• What to do
Pictures are to be left out; otherwise, copy exactly the lines from the line containing "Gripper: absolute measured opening" through the end of the data.
---- Information provided
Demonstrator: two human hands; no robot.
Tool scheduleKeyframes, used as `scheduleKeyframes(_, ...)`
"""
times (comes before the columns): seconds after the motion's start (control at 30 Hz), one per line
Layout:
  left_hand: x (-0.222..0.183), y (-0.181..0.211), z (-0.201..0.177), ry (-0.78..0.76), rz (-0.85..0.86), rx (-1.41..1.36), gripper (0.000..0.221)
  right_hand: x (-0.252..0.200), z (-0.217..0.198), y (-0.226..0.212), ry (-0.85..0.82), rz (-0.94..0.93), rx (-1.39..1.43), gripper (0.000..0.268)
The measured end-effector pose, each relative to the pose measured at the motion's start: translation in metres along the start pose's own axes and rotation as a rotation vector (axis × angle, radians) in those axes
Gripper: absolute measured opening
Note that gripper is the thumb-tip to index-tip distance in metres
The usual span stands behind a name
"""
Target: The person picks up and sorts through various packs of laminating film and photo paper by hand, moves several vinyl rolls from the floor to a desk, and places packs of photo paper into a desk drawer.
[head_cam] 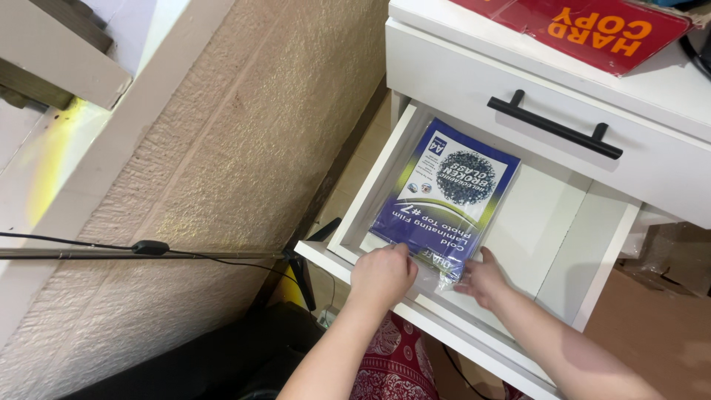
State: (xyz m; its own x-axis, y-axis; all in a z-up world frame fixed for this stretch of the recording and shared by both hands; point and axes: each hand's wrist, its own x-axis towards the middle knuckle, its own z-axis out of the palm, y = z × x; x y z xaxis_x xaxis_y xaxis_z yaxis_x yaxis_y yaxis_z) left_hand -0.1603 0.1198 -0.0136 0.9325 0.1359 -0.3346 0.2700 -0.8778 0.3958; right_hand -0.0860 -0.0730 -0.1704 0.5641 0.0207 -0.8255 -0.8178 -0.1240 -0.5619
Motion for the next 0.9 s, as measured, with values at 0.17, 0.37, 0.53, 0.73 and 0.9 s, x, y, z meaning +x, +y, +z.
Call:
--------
• Task response
Gripper: absolute measured opening
Note that gripper is the thumb-tip to index-tip distance in metres
The usual span stands behind a name
"""
Target: The person picks up and sorts through various packs of laminating film and photo paper by hand, moves several vinyl rolls from the floor to a desk, and places packs of photo paper into a desk drawer.
[head_cam] 
State: (xyz m; its own x-axis, y-axis; all in a z-up world frame fixed for this stretch of the recording and shared by both hands; point and axes: each hand's wrist, its own x-axis towards the middle knuckle, its own z-axis out of the palm, y = z × x; x y z xaxis_x xaxis_y xaxis_z yaxis_x yaxis_y yaxis_z) left_hand -0.1603 0.1198 -0.0136 0.9325 0.1359 -0.3346 0.2700 -0.8778 0.3958; right_hand -0.0860 -0.0730 -0.1704 0.5641 0.0207 -0.8255 -0.8178 -0.1240 -0.5619
Motion for the next 0.9 s, as measured, with values at 0.17, 0.37, 0.53, 0.73 and 0.9 s, x, y, z meaning +x, +y, +z.
Call:

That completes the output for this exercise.